For each compatible column pair, the frequency distribution data values from the first column are compared to the frequency distribution data values of the second column. The process is repeated again with the second column compared to the first column. The analysis is completed with the recording of the A to B and the B to A commonality percentage. The computed percentages are then compared to the applicable common domain threshold percentage in the analysis options. If the percentage is equal or greater than the common domain threshold percentage, the column pair (for example, A-B or B-A) is flagged as being in common.

System capability

The commonality analysis is initiated by the user selecting the tables or columns to participate in the analysis. The system uses these selections to generate the list of every possible column pair combination. The system then proceeds to perform the column pair compatibility test on the full list of column pairs. When that step is completed, the system displays the intermediate results including summary statistics of how many column pairs were generated and how many of those passed or failed the compatibility test. The system also displays a detailed list of the column pairs that passed and would be used in the next analysis step. Review this information and decide whether to continue the process or to return to the original data selection step for modifications.

If you choose to continue, the system begins the process of comparing frequency distribution data values for each column pair in turn until all of the column pairs have been analyzed. The process captures the commonality percentages for each pair and any commonality flags that were set. One feature of the analysis is that if the two columns have had their domain values previously compared, it was recorded in a history file with the date the comparison was performed. The system will use the percentages from the history file unless one of the column's frequency distributions has been updated since that date.

When you initiate the commonality review, the system presents the results with a tab for each table used in the process. Each tab displays a table's columns and any paired columns (for example, any other column from any other table) that was flagged as having common domain values. If you choose, the system can also display the non-flagged pairs and can flag a column pair as being redundant. The following figure provides an example.

Figure 1. An example of a table's columns and any paired columns that was flagged as having common domain values

Shows a table's columns and any paired columns that was flagged as having common domain values.

User responsibility

You initiate the commonality analysis process by selecting tables or columns to be analyzed.

After generating the column pairs and performing the column pair compatibility tests, the system displays the interim results to the user. After reviewing those results, decide whether to continue the process or return to the data selection step.

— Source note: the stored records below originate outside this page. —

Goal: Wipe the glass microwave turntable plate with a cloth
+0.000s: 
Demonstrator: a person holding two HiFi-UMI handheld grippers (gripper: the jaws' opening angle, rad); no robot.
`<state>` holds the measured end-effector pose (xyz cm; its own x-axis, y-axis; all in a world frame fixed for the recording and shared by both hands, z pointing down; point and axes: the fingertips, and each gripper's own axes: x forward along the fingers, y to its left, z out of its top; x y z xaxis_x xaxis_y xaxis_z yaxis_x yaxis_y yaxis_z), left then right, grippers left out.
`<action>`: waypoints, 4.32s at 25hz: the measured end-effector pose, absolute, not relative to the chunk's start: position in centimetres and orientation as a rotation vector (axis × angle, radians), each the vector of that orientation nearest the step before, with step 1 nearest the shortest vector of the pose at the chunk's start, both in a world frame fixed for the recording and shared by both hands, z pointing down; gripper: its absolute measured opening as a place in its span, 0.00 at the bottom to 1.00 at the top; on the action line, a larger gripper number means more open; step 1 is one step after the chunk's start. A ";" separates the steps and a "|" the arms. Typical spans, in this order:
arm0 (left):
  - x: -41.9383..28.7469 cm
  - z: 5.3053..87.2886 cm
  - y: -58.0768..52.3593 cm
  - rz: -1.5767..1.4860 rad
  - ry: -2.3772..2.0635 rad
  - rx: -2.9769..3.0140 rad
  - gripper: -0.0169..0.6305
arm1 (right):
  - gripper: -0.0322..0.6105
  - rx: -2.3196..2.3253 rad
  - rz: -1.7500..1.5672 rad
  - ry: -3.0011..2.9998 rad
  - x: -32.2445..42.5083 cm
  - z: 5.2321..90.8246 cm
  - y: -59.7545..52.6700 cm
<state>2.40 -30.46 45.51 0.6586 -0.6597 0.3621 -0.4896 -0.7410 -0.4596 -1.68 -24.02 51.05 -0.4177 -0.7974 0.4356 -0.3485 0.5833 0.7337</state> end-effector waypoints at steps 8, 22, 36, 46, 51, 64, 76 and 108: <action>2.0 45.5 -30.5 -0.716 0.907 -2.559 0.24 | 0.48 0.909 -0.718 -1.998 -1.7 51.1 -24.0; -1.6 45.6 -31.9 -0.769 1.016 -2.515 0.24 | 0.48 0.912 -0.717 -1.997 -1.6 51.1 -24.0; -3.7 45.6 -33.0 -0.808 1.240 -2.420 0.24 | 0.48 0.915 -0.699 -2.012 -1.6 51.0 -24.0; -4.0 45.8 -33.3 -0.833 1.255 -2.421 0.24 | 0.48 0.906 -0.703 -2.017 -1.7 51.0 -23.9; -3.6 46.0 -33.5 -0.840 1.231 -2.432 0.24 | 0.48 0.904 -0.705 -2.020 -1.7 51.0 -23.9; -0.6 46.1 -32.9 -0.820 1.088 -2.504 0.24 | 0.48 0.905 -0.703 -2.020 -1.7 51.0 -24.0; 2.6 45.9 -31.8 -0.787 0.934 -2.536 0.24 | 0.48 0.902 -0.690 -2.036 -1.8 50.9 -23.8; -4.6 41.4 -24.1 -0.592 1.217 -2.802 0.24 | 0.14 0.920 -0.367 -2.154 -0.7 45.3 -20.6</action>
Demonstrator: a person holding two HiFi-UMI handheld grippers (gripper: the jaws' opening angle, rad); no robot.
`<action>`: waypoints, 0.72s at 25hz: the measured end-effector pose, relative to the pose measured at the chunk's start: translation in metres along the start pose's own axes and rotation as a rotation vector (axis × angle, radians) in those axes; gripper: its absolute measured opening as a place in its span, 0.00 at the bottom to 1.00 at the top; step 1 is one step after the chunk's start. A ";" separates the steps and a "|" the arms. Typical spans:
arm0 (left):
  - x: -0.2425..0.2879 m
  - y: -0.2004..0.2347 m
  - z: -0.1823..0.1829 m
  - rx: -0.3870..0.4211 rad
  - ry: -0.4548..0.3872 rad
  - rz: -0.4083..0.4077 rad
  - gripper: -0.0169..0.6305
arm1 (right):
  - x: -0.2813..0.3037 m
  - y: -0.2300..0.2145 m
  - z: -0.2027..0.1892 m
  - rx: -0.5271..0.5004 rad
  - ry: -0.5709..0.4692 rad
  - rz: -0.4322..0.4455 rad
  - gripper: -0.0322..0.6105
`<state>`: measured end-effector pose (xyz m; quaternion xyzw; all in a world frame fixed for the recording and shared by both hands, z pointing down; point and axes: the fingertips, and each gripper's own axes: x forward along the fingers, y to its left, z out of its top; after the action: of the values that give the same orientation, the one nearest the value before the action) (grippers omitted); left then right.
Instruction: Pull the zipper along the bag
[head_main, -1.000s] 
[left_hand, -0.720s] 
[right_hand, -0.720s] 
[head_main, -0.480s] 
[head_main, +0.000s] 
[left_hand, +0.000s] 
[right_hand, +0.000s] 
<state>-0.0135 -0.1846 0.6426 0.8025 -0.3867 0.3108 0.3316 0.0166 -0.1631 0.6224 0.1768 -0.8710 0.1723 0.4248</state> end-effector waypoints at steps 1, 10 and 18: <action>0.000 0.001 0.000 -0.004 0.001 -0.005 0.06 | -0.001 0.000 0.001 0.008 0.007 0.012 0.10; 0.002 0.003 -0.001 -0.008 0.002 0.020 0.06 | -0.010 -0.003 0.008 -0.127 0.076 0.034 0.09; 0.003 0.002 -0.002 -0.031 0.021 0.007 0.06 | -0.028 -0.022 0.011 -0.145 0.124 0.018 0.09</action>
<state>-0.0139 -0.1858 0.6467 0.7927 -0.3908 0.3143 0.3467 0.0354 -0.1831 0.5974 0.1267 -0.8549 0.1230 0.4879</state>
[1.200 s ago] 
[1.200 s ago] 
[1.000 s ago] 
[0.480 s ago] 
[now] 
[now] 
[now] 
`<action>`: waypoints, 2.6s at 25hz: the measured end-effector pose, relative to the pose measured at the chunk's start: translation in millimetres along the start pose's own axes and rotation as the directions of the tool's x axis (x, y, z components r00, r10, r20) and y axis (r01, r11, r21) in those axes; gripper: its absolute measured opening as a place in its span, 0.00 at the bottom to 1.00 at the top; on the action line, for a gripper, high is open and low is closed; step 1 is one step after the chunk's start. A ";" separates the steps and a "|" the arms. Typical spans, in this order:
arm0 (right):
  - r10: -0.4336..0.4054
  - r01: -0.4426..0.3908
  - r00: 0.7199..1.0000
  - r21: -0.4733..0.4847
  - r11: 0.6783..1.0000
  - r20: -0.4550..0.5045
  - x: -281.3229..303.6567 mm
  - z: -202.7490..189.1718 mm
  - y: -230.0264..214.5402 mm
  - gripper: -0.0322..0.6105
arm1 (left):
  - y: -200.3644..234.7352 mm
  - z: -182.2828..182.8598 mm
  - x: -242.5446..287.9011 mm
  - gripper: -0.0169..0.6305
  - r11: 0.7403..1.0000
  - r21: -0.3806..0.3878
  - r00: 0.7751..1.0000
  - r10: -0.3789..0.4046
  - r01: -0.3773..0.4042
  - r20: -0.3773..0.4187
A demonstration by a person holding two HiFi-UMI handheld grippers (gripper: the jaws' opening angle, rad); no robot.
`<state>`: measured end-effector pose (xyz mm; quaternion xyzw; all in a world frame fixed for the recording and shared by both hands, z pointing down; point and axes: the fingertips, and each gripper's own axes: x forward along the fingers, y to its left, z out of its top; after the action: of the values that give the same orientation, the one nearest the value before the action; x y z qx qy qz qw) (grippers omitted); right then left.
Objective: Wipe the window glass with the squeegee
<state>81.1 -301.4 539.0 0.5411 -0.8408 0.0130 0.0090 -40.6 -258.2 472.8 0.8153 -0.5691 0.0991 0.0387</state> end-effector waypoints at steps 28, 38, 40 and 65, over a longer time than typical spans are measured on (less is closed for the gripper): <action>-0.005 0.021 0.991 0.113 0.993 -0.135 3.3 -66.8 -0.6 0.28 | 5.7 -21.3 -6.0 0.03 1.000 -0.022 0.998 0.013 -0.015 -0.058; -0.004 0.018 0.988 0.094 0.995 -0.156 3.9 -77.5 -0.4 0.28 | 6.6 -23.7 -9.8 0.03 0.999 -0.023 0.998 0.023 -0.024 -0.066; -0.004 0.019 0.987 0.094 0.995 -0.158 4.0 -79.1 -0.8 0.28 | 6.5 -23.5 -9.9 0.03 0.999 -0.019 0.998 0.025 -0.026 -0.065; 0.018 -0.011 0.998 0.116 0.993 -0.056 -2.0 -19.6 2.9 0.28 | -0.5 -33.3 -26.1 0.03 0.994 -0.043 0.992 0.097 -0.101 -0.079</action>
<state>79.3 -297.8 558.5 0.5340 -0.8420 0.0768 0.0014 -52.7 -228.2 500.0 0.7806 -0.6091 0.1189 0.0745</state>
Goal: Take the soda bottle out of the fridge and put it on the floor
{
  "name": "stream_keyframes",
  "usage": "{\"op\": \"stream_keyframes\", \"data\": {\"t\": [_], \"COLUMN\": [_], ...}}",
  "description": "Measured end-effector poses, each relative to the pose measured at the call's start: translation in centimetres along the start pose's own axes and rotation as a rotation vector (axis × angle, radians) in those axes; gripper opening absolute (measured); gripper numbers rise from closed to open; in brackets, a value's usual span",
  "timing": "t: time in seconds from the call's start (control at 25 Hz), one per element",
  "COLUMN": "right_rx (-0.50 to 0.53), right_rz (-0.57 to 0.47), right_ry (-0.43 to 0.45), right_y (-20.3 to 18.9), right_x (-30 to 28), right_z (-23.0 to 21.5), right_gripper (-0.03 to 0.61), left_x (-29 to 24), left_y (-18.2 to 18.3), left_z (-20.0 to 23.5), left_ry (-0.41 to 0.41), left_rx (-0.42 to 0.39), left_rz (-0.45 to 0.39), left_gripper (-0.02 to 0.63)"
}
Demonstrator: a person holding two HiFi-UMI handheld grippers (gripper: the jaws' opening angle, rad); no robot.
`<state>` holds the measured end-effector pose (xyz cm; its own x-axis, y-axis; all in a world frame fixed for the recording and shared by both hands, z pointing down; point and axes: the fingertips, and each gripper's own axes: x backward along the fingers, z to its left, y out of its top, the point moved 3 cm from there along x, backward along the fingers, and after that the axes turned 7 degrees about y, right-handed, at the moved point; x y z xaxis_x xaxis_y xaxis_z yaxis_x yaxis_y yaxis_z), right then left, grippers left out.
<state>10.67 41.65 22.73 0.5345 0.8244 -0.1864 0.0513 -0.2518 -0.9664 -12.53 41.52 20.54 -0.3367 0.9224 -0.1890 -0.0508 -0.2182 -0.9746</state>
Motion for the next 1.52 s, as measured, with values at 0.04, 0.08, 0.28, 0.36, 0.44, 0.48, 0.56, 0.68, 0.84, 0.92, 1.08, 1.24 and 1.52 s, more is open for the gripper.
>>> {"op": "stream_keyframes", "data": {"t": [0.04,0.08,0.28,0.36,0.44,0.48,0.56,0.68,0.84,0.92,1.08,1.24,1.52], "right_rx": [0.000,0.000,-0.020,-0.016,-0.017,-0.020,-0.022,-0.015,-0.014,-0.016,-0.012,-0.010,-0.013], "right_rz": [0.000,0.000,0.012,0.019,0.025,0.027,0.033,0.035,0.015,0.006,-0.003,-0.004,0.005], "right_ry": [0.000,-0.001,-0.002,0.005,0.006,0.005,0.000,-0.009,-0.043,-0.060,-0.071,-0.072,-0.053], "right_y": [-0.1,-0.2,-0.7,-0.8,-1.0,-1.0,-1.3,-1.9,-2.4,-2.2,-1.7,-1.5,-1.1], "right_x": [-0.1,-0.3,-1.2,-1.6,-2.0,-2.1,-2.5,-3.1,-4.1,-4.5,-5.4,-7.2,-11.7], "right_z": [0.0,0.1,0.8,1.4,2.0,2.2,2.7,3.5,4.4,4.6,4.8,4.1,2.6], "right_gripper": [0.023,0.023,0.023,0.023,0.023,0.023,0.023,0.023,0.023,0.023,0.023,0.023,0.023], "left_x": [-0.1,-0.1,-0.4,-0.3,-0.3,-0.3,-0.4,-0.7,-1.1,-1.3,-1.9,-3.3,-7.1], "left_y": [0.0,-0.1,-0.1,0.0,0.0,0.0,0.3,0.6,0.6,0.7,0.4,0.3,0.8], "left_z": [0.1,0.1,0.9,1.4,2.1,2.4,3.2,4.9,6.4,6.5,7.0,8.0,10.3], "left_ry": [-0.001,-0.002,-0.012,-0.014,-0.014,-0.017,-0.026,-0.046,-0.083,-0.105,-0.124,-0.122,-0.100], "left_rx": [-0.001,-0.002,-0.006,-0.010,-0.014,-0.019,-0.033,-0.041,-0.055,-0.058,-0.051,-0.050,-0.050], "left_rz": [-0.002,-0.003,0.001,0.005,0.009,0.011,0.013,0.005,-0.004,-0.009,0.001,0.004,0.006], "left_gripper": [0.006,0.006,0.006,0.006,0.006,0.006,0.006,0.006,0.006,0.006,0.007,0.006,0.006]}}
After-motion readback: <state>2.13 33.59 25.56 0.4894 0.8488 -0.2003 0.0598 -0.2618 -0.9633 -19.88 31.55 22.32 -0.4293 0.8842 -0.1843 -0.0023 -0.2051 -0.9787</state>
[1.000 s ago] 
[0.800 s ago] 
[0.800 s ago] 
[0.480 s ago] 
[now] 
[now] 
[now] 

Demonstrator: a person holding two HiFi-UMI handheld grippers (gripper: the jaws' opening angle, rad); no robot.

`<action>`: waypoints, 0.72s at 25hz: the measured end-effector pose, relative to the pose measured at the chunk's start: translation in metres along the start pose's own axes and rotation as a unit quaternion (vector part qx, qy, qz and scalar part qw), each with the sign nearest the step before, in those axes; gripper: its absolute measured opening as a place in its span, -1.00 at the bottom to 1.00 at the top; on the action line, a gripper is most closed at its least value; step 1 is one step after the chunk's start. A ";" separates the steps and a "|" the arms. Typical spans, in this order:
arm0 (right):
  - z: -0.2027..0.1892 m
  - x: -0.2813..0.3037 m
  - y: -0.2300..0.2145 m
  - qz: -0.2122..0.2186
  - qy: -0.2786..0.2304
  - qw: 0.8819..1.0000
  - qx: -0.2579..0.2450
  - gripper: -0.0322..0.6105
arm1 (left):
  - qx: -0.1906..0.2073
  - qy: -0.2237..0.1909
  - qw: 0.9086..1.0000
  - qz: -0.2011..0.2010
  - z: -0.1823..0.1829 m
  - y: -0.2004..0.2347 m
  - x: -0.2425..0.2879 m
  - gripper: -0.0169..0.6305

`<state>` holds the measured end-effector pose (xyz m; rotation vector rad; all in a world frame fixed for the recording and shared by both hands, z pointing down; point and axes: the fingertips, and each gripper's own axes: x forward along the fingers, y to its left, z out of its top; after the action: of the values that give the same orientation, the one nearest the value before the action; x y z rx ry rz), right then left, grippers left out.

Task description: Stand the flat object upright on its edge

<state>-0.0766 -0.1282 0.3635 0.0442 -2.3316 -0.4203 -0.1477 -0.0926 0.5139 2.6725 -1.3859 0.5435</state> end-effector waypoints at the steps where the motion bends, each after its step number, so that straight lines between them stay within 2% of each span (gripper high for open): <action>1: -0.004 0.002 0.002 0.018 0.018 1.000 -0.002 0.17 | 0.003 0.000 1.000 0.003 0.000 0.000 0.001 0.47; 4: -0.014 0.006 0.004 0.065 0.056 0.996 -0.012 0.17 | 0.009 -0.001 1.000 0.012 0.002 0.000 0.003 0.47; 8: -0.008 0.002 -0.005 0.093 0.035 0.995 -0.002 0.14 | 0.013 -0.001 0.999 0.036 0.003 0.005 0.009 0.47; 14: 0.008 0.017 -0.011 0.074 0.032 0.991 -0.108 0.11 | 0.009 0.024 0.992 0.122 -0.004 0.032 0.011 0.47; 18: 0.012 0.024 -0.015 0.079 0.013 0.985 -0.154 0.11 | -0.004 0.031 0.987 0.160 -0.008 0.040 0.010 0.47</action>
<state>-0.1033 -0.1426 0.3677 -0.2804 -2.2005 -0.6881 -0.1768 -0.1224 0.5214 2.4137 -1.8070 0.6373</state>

When the system completes the commonality analysis, view the results. Each table and its columns are displayed on a tab that shows all other columns that have commonality with the columns in that table. If needed, you can flag any of the column pairs as containing a redundant column.

Interpreting results

When viewing the interim results, focus on two areas.

First, evaluate the total number of column pairs to be processed in the next step. The number generally should be 20% or less of the total number of column pairs generated. It should also be a reasonable workload for the computing resources being used.
Second, verify that any important column pairs have successfully passed the compatibility test.

When the actual commonality results are reviewed, keep in mind that some of the column pairs flagged as common are to be expected. Every foreign key column should result in commonality with its corresponding primary key column. Those column pairs should not be flagged as redundant. For column pairs that do not have a key relationship, your judgment is needed to identify columns that are truly redundant.

Decisions and actions

You have several key decisions to make during commonality analysis.

Selecting tables and columns to be analyzed
Proceeding with analysis based on interim results
Identifying columns that are truly redundant

Performance considerations

The most significant system performance consideration for the commonality analysis function is the total number of column pairs that can be reasonably processed as one job.